Exercise material:
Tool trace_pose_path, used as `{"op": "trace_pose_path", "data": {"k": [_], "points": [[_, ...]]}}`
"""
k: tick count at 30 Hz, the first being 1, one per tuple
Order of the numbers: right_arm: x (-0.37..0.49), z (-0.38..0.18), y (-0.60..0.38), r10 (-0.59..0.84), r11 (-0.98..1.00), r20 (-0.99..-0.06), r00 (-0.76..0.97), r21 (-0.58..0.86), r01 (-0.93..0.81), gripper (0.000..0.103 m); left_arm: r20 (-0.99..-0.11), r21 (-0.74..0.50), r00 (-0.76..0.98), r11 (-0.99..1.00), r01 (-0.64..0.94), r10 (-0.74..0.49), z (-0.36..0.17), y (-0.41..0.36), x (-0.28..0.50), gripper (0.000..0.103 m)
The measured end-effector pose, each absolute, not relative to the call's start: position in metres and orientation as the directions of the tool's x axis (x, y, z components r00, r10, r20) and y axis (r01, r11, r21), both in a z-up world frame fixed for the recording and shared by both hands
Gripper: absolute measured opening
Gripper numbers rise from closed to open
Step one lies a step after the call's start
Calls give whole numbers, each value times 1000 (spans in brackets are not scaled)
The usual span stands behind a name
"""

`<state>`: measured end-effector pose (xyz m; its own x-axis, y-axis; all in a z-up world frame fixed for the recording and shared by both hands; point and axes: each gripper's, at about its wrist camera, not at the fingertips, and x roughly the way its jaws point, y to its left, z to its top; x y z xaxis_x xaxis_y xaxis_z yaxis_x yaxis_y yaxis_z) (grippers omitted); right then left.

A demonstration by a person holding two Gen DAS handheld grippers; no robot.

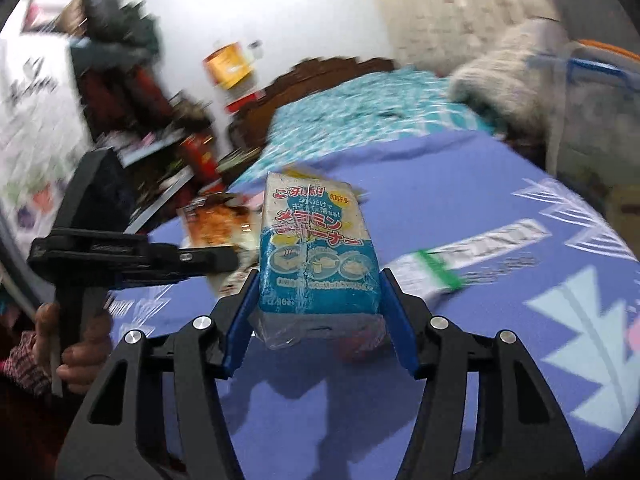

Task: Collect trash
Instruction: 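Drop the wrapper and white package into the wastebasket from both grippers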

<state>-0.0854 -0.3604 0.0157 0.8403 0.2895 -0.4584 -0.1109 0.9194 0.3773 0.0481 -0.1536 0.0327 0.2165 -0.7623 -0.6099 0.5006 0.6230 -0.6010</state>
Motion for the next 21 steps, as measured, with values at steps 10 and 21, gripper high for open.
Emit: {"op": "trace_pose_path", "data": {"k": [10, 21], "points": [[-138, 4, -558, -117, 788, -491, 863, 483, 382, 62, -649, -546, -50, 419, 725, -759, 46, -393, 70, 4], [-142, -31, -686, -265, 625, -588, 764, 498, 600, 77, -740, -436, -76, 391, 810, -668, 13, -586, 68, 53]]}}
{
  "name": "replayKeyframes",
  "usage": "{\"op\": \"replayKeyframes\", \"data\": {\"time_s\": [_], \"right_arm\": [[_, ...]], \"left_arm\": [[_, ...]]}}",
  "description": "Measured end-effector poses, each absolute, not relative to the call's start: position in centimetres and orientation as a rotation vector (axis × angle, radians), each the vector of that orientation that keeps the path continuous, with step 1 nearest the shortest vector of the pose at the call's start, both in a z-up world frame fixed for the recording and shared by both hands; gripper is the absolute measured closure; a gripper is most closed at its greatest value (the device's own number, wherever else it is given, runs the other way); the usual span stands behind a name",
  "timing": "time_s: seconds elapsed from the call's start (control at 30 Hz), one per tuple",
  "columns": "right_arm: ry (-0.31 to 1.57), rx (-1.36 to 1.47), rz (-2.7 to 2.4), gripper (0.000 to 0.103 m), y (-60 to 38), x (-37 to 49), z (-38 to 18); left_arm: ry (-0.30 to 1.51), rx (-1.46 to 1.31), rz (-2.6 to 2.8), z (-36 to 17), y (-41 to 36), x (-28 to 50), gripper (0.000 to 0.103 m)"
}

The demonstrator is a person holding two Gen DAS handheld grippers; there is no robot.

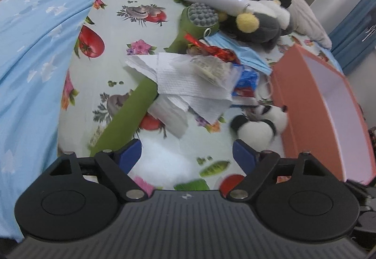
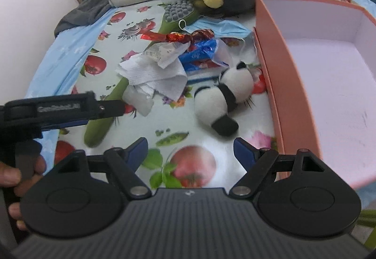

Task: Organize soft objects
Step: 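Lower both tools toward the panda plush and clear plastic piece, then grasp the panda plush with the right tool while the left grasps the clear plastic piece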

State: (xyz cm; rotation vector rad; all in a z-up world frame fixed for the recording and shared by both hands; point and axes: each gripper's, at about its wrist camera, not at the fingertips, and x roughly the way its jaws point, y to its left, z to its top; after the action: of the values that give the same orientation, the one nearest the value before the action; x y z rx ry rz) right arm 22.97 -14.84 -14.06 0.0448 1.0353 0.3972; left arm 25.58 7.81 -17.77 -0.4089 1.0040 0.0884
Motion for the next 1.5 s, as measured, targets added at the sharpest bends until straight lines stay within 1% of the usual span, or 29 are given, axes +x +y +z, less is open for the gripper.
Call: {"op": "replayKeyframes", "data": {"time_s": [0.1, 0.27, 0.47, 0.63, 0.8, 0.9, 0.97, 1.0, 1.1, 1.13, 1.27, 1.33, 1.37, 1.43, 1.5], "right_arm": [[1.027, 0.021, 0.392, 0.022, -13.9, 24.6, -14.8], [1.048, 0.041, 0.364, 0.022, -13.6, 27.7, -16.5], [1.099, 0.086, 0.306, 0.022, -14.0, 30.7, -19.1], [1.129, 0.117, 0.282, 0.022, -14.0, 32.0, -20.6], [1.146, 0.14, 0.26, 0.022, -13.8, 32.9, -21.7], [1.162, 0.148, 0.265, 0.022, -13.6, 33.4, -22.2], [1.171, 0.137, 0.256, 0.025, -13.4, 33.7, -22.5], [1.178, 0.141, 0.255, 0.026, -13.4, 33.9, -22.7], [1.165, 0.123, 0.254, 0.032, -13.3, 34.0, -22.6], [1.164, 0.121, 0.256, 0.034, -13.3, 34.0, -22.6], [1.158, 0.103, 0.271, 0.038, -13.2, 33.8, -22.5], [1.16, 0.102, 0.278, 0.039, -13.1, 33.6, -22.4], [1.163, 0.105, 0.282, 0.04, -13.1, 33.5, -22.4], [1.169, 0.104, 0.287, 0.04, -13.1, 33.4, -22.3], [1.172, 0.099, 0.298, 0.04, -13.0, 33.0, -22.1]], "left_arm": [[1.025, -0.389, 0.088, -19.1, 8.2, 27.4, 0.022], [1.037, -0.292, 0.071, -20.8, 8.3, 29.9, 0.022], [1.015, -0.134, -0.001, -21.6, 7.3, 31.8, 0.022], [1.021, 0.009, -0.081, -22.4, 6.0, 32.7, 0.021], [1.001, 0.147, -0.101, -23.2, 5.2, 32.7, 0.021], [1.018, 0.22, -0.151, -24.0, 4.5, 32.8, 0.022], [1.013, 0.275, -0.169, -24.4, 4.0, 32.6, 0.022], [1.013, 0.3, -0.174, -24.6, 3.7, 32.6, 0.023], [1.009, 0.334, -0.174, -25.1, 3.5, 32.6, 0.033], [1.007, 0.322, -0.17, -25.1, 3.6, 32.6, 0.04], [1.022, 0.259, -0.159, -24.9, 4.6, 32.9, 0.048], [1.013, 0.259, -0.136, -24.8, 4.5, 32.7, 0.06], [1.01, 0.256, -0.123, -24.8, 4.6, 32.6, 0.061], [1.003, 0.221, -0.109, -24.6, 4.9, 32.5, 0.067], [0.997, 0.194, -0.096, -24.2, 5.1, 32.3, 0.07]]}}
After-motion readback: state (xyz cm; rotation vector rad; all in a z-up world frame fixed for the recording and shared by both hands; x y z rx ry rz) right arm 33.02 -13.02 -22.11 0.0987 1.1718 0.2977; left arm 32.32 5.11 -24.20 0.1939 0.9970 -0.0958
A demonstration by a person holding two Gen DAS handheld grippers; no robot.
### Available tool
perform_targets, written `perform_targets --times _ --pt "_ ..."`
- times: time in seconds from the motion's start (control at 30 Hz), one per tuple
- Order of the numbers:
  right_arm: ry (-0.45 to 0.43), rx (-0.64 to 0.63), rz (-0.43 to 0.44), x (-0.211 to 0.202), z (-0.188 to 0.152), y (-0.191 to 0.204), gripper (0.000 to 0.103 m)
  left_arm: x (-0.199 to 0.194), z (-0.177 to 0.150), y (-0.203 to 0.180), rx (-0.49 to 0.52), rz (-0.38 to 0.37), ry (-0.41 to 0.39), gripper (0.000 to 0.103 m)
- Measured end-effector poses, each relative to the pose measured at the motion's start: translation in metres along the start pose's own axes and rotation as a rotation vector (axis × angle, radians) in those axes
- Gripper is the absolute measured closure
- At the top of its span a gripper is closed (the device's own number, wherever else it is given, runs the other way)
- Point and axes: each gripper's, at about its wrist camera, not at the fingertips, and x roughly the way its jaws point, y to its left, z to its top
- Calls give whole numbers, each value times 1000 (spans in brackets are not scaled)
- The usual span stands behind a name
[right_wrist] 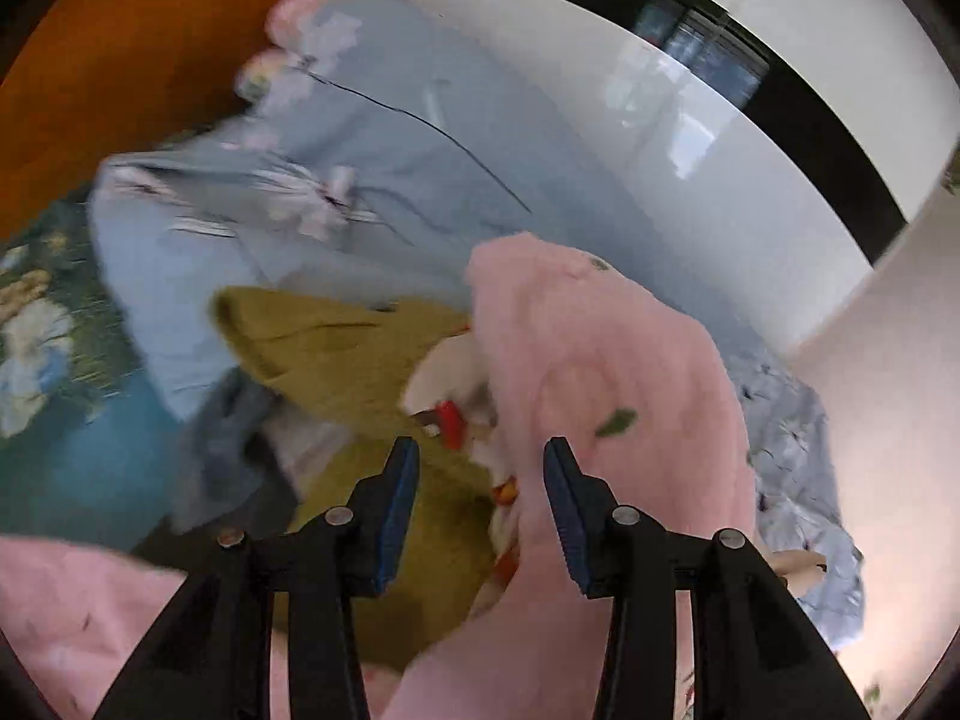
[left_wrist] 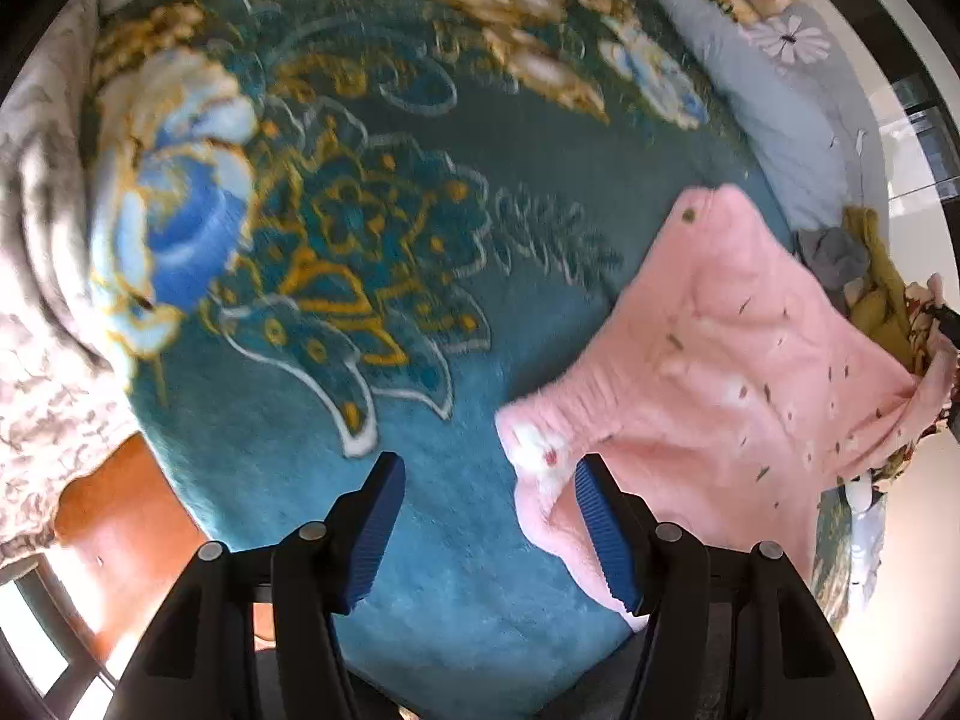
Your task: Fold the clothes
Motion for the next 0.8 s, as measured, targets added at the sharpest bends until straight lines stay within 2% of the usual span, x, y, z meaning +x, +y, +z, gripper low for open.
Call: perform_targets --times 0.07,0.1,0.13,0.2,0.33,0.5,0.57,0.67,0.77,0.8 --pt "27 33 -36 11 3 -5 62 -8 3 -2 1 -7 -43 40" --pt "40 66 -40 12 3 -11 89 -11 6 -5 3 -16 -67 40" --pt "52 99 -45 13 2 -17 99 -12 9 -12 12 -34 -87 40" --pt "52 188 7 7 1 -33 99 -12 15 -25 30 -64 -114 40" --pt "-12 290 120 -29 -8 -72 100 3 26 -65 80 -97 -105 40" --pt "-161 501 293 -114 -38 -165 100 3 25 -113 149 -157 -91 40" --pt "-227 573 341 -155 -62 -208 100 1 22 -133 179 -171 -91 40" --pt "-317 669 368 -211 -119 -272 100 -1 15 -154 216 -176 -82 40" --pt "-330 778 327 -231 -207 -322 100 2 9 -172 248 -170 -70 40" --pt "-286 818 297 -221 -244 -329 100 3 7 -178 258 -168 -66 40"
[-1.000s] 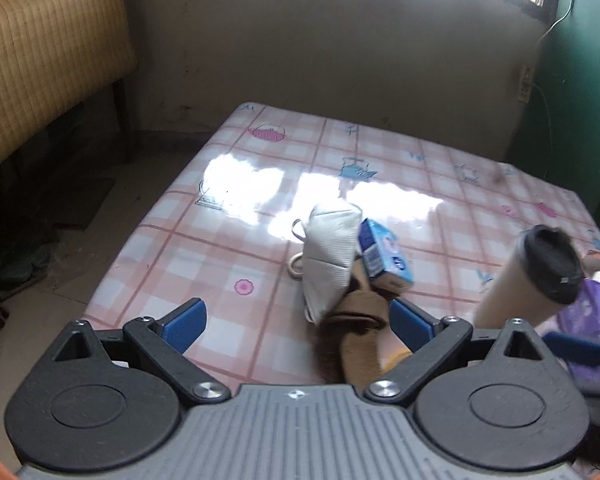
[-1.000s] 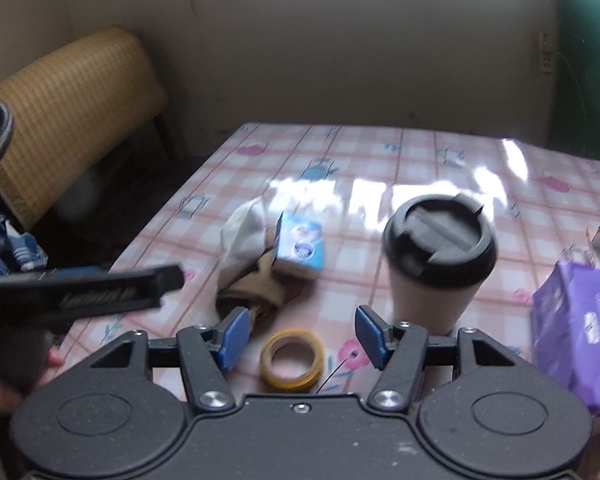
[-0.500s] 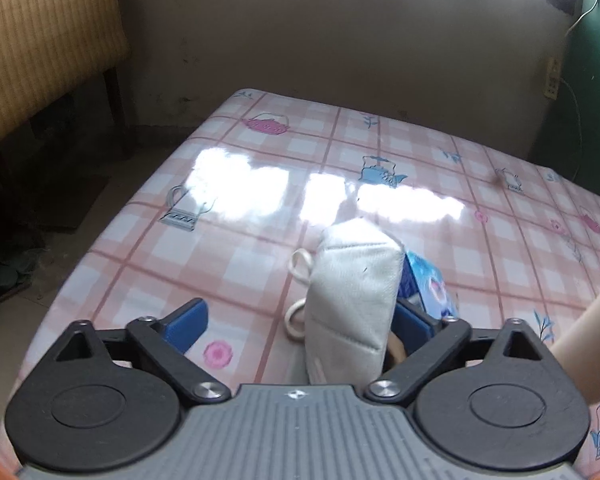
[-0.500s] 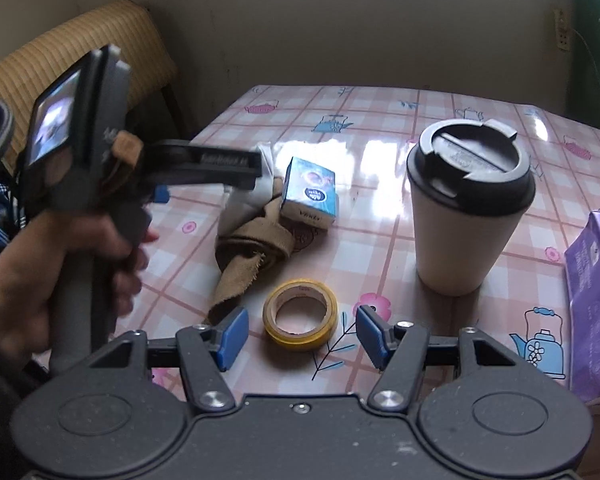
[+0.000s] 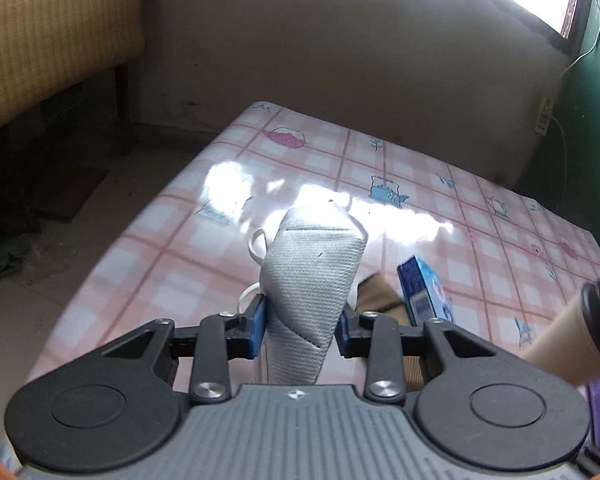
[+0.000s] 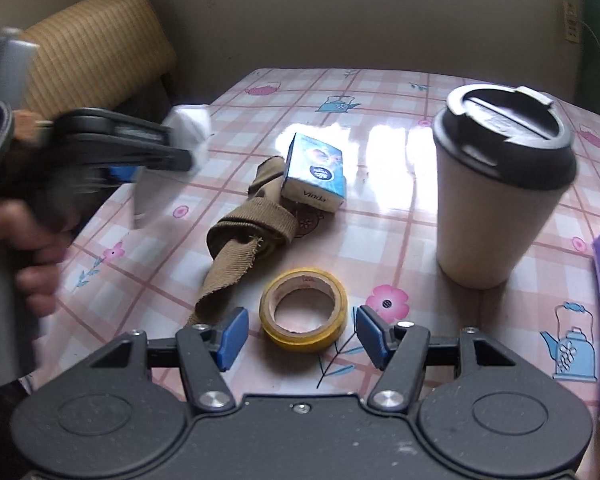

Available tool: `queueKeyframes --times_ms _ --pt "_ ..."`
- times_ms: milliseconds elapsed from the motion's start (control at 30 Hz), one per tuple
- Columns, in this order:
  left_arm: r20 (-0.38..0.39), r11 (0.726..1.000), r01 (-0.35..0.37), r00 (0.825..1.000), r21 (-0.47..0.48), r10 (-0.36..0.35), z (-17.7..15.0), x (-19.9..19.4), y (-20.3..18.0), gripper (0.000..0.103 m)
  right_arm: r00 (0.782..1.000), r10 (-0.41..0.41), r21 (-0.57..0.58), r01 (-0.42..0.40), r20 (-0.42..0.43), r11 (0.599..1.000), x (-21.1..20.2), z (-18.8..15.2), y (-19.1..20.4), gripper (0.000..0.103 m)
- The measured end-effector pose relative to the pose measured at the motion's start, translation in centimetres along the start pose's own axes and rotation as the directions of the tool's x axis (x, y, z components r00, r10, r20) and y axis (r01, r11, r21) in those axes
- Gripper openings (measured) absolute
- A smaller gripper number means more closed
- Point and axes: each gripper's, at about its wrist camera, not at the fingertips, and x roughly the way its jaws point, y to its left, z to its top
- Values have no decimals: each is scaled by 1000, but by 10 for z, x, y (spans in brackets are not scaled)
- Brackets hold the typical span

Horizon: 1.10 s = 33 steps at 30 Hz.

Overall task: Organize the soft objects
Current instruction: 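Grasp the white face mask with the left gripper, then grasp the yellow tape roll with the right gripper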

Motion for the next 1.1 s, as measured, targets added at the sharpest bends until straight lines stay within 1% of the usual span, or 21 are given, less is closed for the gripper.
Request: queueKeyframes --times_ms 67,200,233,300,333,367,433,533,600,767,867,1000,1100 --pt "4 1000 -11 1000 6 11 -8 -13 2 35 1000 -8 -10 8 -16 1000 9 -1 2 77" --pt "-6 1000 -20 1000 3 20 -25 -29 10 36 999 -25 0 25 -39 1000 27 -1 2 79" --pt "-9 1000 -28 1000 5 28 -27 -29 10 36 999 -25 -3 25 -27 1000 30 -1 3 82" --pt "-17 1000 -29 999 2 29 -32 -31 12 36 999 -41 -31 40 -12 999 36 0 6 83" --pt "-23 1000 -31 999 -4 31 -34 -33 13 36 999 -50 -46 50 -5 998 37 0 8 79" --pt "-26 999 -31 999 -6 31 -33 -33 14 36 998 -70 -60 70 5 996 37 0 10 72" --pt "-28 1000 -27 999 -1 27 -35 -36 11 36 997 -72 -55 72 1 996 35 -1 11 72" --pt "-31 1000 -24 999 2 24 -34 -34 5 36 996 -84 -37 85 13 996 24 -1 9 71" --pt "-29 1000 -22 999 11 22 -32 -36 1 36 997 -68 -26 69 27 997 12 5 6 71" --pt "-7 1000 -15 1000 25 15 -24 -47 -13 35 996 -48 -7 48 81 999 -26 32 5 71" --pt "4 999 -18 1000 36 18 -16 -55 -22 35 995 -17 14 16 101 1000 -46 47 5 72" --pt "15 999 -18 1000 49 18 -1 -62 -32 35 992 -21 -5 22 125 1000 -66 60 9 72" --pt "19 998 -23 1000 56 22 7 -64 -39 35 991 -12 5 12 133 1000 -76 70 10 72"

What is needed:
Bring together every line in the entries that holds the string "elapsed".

Solution to this problem:
  "timing": "time_s: seconds elapsed from the call's start (control at 30 Hz), one per tuple",
- times_ms: milliseconds elapsed from the motion's start (control at 30 Hz), one per tuple

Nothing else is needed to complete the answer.